Verify that you have a valid connection to an LDAP server or that you enabled your organization to use a SAML identity provider.
If you want to use OIDC, Configure Your System to Use an OpenID Connect Identity Provider Using Your VMware Cloud Director Tenant Portal.

Procedure

From the primary left navigation panel, select Administration.
From the secondary left panel, under Access Control, select Groups.
The list of user groups appears.
Click Import Group.

Select a source from which you want to import the user group.
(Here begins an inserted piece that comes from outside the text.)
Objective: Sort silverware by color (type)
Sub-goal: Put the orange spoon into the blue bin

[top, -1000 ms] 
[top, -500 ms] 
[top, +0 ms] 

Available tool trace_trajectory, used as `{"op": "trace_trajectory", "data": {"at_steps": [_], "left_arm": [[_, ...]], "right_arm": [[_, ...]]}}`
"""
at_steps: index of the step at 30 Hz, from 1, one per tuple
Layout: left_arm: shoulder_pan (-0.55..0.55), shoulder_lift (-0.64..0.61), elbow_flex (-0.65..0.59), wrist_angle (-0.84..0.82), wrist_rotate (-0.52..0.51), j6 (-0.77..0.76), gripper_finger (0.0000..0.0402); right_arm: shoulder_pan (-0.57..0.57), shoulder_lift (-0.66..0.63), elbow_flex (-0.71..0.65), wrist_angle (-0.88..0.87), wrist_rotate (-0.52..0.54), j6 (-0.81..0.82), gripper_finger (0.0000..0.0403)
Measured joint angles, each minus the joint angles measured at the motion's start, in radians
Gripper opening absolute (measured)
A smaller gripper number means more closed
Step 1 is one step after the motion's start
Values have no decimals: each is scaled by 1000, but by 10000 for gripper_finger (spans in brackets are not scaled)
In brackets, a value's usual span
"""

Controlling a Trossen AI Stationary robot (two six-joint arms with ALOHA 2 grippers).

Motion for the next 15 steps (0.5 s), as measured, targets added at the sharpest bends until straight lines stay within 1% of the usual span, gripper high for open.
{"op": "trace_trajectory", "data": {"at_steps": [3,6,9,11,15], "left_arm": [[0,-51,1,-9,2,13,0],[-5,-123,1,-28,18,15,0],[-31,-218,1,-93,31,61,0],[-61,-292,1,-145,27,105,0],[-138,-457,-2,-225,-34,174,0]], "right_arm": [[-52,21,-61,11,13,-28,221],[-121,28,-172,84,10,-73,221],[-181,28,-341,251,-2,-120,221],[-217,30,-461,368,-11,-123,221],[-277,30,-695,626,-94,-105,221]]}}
You can only view the source LDAP, SAML, or OIDC server that you configured as an identity provider.

Source	Action
LDAP	Import a user group from an LDAP server. Enter a full or partial name in the text box, and click Search. Select the user groups that you want to import, and click Add.
SAML	Enter the names of the groups that you want to import in the name identifier format supported by the SAML identity provider. Use a new line for each group name. From the Assign Role drop-down menu, select a role for the users in the imported groups.
OIDC	Enter the names of the groups that you want to import in the name identifier format supported by the OIDC identity provider. Use a new line for each group name. From the Assign Role drop-down menu, select a role for the users in the imported groups.

Select the role which you want to assign to the group of users that you import.
Click Save.

What to do next

If you enabled quotas configuration for the group and VMware Cloud Director redirects you to the Quotas page, see Manage the Resource Quotas of a Group Using Your VMware Cloud Director Tenant Portal.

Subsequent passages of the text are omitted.